Een werknemer die de arbeidsovereenkomst zonder opzegtermijn beëindigde moest aan de werkgever een schadevergoeding betalen, omdat er geen dringende reden was voor ontslagname op staande voet.
Bij een schoonmaak- en glazenwassersbedrijf is in augustus 2018 een glazenwasser in dienst getreden voor de duur van zeven maanden. In de arbeidsovereenkomst is opgenomen dat voor de werknemer een opzegtermijn geldt van twee maanden.

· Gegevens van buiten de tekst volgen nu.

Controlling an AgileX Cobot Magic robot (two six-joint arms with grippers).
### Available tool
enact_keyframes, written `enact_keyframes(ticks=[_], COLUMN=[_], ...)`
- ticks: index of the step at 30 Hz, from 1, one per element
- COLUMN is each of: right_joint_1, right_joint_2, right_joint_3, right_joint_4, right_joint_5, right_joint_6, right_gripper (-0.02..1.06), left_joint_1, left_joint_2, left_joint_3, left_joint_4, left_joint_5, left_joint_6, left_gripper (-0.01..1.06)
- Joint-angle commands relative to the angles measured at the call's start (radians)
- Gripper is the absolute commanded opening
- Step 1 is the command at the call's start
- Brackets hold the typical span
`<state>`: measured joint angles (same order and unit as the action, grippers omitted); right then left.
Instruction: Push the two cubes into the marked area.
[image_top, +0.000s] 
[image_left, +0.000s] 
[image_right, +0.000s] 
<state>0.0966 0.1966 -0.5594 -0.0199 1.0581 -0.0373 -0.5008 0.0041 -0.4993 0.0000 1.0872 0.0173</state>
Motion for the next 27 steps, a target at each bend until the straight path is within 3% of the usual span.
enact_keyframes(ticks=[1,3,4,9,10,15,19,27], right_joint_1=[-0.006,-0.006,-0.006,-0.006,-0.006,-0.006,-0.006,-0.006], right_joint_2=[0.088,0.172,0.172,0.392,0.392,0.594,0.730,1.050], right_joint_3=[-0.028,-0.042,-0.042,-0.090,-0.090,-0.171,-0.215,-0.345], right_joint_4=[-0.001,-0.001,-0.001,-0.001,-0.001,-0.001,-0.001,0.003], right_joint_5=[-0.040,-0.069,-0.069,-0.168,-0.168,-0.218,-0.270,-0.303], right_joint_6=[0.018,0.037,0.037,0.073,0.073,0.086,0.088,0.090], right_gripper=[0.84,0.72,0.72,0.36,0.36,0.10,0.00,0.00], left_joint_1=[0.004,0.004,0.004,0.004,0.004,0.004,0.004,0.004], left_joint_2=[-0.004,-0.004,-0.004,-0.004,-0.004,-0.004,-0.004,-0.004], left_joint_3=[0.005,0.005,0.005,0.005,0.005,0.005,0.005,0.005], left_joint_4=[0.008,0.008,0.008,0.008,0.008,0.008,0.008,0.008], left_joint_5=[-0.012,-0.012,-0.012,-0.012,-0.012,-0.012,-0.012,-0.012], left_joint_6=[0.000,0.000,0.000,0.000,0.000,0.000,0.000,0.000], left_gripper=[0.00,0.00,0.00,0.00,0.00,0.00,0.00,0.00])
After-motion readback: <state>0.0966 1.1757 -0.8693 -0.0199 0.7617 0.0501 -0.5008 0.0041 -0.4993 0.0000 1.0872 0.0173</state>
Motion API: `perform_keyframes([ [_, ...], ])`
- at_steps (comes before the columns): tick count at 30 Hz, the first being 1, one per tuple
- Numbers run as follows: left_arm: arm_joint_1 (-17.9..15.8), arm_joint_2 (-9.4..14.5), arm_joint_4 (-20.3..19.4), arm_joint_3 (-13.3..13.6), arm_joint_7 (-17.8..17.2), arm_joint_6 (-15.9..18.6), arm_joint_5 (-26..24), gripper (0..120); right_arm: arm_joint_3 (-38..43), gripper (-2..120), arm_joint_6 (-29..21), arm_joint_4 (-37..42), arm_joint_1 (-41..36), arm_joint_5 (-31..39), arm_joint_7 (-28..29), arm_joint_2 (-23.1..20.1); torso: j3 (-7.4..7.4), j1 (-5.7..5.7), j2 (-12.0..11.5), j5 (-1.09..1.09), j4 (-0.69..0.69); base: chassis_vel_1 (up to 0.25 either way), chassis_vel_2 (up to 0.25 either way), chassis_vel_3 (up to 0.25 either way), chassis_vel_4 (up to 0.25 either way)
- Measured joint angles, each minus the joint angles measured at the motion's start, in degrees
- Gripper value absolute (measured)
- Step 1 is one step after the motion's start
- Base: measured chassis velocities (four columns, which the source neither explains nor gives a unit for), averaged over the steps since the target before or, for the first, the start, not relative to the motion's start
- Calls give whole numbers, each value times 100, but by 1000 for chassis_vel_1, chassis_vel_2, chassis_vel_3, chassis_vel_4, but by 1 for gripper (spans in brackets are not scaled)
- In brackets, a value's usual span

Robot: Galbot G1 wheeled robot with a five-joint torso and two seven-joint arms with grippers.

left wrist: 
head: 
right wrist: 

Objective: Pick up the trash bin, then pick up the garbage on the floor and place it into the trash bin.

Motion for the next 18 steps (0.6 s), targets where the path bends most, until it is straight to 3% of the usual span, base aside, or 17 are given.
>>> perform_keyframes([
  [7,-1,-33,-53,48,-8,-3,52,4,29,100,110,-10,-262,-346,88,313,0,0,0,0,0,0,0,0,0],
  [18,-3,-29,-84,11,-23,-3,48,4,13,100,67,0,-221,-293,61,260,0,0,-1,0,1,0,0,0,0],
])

Eind oktober 2018 neemt de werknemer ontslag omdat hij stelt dat door hem gemaakte onkosten door de werkgever niet worden vergoed. Daarna wordt afgesproken dat de werknemer een onderbouwing zal geven van de onkosten en dat de arbeidsovereenkomst wordt voorgezet. Op 2 november 2018 neemt de werknemer alsnog met onmiddellijke ingang ontslag waarbij hij als reden opgeeft dat de onkosten nog steeds niet zijn vergoed. De werkgever sommeert de werknemer daarop om een aantal bedrijfsmiddelen in te leveren. De werknemer stelt echter dat eerst zijn salaris betaald moet worden en verwijt de werkgever dat deze zijn cliënten oplicht. Nadat het salaris betaald is, schrijft de werknemer zich in het handelsregister in met een eigen schoonmaakbedrijf. Op vordering van de werkgever wordt de werknemer vervolgens veroordeeld om een aantal bedrijfsmiddelen in te leveren. De eveneens ingestelde vordering van de werkgever tot betaling van een vergoeding wegens de voortijdige (“onregelmatige”) opzegging van de arbeidsovereenkomst wordt door de kantonrechter echter afgewezen.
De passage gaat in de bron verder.